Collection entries
##########

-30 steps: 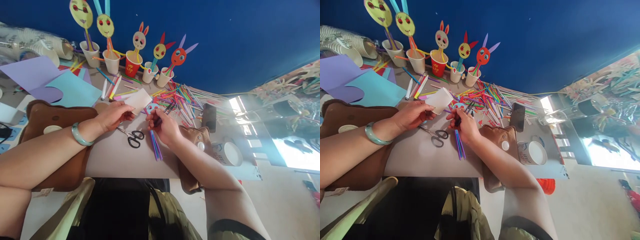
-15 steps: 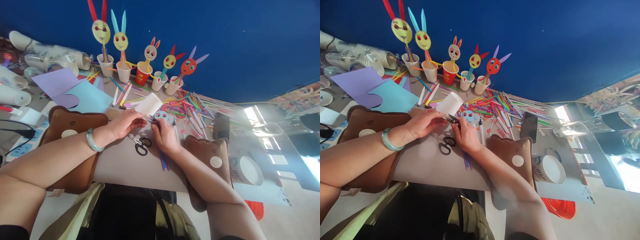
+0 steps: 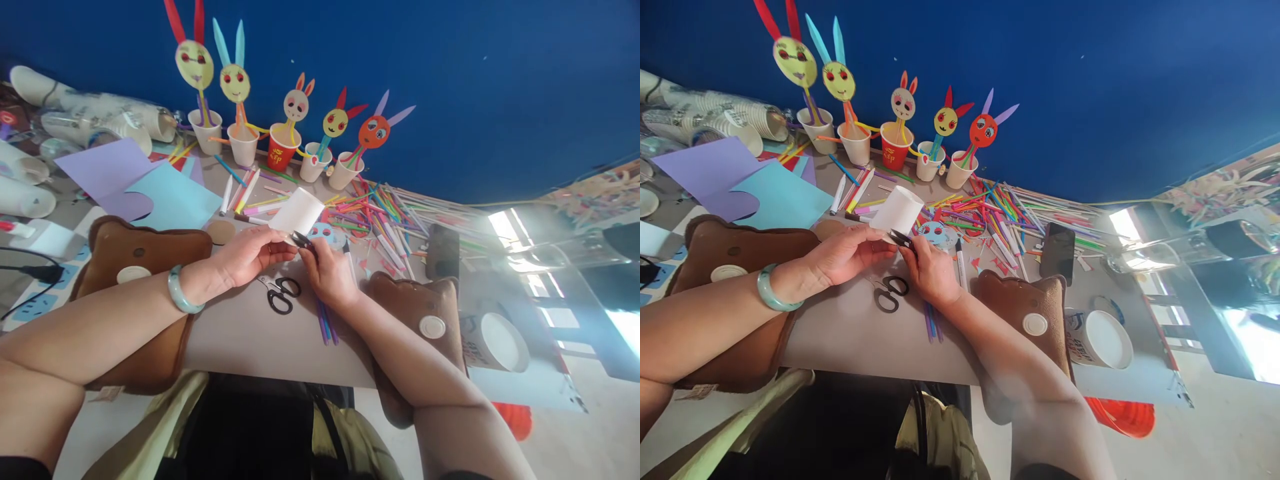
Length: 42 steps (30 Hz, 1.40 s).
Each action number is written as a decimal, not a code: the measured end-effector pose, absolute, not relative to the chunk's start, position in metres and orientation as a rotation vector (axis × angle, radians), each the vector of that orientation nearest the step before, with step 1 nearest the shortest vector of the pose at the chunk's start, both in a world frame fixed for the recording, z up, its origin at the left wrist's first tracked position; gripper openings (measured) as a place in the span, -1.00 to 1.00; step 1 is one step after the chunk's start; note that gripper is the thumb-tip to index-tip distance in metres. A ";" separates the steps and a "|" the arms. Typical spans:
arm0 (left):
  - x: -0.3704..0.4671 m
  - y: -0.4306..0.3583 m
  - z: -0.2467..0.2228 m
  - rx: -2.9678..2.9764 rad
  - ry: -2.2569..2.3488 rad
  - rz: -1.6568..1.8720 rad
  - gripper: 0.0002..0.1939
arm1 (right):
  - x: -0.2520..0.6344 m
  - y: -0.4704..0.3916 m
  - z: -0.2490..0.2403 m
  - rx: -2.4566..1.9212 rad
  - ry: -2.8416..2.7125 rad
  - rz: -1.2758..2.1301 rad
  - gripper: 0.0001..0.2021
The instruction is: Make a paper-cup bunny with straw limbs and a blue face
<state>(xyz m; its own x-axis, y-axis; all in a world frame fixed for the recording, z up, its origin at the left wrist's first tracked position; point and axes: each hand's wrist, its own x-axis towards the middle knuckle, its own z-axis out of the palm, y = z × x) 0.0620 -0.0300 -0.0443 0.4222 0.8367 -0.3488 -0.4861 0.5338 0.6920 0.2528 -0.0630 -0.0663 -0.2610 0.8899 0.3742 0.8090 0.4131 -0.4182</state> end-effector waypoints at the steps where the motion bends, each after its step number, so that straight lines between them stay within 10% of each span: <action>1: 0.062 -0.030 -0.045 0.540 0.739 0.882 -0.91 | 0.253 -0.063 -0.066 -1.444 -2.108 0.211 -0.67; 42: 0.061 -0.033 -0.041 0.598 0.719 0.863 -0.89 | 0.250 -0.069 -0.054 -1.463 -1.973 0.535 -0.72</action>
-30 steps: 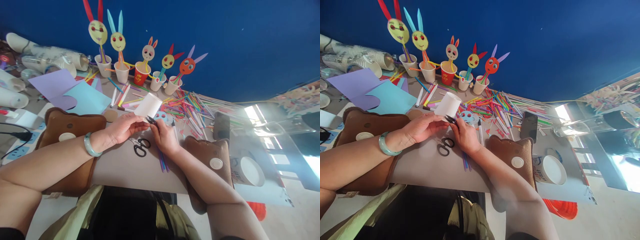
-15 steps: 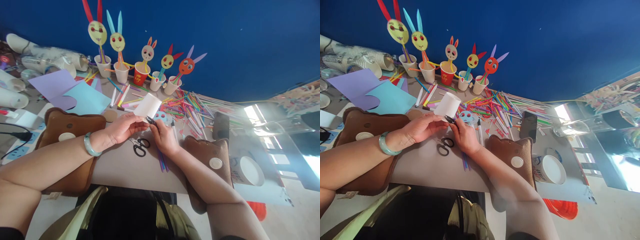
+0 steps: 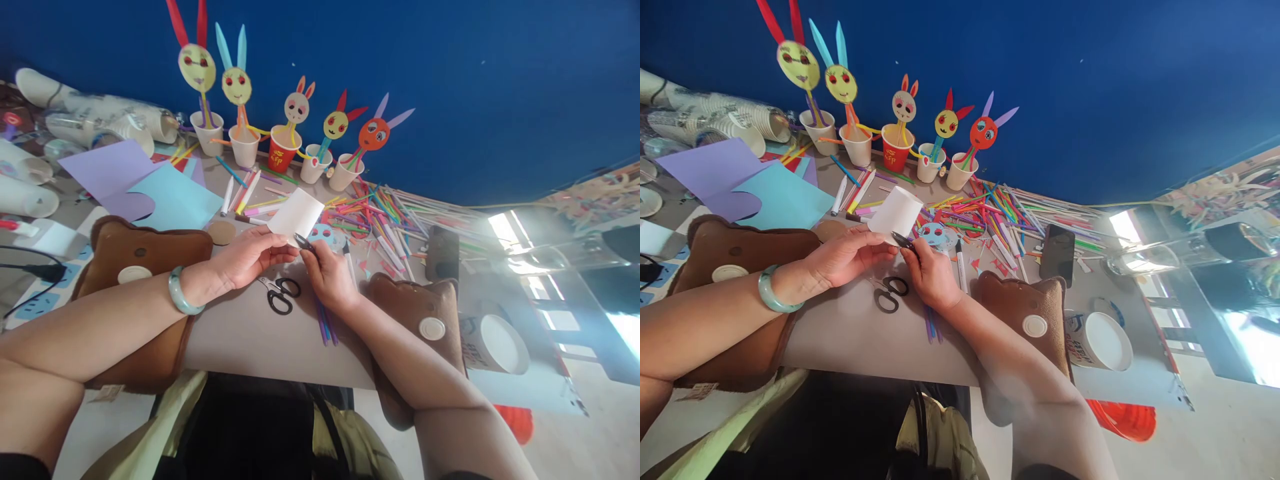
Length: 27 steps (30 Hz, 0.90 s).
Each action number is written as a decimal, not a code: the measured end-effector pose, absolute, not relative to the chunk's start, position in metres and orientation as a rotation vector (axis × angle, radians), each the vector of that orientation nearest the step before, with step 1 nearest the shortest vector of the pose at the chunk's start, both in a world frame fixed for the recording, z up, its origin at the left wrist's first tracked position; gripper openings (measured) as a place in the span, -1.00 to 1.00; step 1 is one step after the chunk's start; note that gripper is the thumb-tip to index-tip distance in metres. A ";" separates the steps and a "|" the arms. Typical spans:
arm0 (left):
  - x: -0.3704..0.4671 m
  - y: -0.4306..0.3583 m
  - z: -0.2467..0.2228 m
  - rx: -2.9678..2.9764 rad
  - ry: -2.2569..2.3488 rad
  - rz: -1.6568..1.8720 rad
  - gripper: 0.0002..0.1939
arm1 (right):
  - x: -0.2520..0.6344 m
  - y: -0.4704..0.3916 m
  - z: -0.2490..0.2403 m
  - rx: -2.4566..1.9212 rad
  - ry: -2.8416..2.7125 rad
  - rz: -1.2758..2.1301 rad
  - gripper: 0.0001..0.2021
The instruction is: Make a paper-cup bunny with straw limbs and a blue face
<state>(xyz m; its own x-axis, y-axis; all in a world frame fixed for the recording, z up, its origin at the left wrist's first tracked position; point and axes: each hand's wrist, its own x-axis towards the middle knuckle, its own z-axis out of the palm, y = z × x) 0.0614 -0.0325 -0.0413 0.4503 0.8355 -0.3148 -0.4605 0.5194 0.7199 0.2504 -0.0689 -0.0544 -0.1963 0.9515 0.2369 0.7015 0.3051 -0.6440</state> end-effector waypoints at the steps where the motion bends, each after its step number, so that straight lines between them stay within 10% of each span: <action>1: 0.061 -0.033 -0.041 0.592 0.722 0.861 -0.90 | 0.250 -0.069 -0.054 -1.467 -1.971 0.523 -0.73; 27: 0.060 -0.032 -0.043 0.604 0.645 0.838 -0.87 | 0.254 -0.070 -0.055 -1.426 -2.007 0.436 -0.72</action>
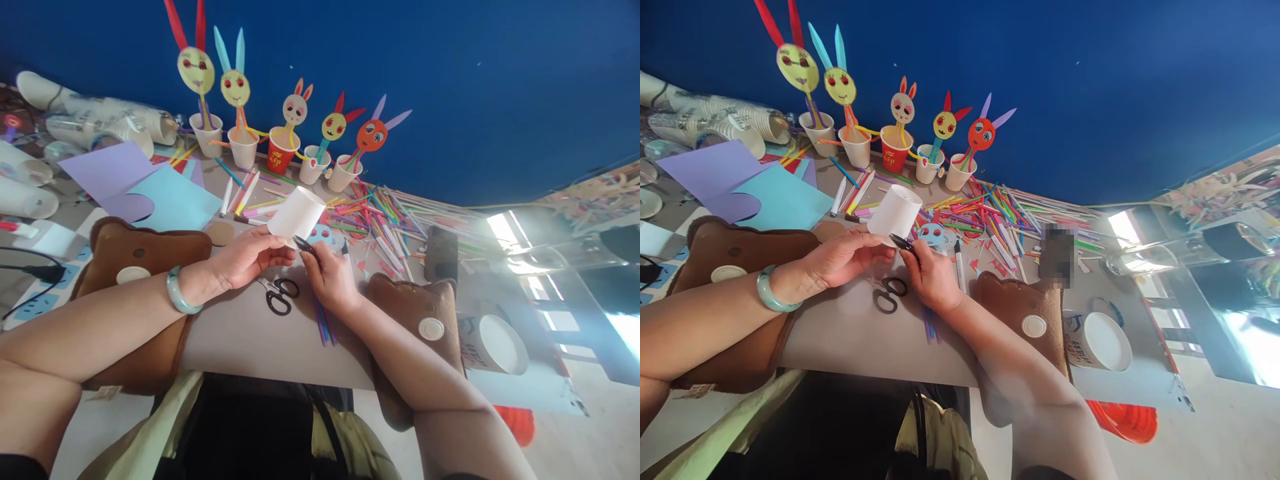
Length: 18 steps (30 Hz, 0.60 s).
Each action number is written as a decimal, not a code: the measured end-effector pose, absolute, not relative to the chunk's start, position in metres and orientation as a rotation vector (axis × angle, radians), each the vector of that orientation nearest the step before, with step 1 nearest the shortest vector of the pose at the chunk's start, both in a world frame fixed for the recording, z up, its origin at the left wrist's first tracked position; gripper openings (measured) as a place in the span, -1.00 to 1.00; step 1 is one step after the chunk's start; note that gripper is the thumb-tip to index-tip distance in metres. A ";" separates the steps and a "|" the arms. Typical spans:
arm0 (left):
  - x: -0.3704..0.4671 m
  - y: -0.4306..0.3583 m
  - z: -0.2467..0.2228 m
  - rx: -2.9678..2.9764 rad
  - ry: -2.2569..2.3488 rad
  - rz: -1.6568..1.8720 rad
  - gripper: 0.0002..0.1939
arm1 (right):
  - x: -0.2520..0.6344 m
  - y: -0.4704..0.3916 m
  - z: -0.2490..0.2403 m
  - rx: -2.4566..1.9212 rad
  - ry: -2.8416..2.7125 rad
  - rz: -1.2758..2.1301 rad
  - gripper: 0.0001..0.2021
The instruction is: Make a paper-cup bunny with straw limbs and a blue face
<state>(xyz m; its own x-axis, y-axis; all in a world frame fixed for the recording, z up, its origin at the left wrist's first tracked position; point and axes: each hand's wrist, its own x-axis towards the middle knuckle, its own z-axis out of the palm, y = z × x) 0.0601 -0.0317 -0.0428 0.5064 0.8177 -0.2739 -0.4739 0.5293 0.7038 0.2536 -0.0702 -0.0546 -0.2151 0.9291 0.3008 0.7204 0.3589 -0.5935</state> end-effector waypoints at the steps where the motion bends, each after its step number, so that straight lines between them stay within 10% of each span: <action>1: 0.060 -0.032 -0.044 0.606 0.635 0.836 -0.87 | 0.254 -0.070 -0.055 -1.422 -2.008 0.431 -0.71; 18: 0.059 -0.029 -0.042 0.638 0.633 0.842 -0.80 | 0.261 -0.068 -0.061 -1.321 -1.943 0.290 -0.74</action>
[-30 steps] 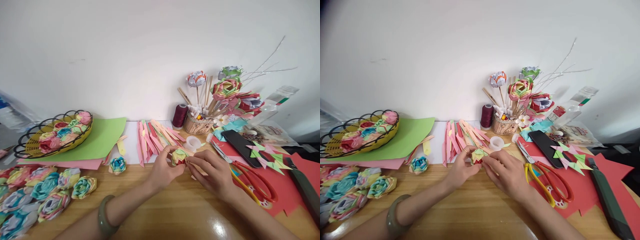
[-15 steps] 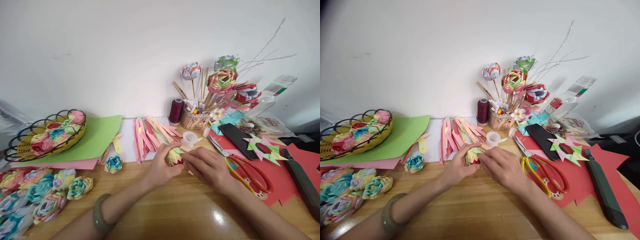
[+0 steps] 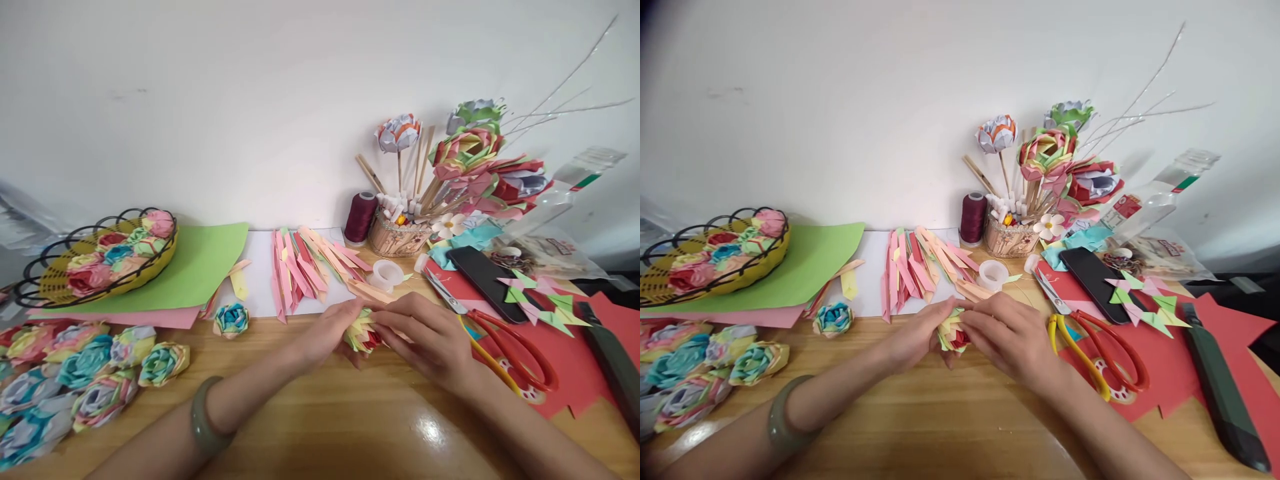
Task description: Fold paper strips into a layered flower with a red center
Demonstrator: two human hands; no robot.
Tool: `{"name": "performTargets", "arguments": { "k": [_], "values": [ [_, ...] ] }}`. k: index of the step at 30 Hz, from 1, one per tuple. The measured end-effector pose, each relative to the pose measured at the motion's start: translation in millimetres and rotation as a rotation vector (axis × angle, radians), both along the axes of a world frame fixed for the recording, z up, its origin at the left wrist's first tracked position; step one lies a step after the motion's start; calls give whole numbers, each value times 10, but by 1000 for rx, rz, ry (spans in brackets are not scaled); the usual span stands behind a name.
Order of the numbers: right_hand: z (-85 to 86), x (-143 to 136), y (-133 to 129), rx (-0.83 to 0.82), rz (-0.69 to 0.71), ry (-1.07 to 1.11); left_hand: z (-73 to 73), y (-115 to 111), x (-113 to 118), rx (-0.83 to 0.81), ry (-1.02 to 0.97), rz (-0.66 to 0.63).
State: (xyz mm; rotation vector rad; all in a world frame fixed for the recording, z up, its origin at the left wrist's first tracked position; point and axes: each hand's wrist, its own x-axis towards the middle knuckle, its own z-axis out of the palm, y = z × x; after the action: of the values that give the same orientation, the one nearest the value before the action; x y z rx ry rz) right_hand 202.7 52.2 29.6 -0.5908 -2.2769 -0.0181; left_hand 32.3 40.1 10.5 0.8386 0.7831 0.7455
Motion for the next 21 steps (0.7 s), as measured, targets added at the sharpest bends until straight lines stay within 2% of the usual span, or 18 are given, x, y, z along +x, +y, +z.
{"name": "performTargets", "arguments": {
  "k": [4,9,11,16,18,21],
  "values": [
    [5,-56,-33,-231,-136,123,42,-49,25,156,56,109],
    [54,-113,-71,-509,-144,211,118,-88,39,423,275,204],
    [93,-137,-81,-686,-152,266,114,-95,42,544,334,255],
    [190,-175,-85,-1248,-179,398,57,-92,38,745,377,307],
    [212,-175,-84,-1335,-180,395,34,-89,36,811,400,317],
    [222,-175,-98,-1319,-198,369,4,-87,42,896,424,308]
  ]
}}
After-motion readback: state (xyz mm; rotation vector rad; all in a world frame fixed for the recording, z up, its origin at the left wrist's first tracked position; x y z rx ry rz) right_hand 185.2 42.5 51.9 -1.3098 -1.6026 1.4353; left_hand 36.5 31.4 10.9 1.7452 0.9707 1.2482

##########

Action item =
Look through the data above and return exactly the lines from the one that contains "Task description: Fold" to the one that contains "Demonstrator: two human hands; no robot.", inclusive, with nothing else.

Response =
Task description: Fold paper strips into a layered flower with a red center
Demonstrator: two human hands; no robot.

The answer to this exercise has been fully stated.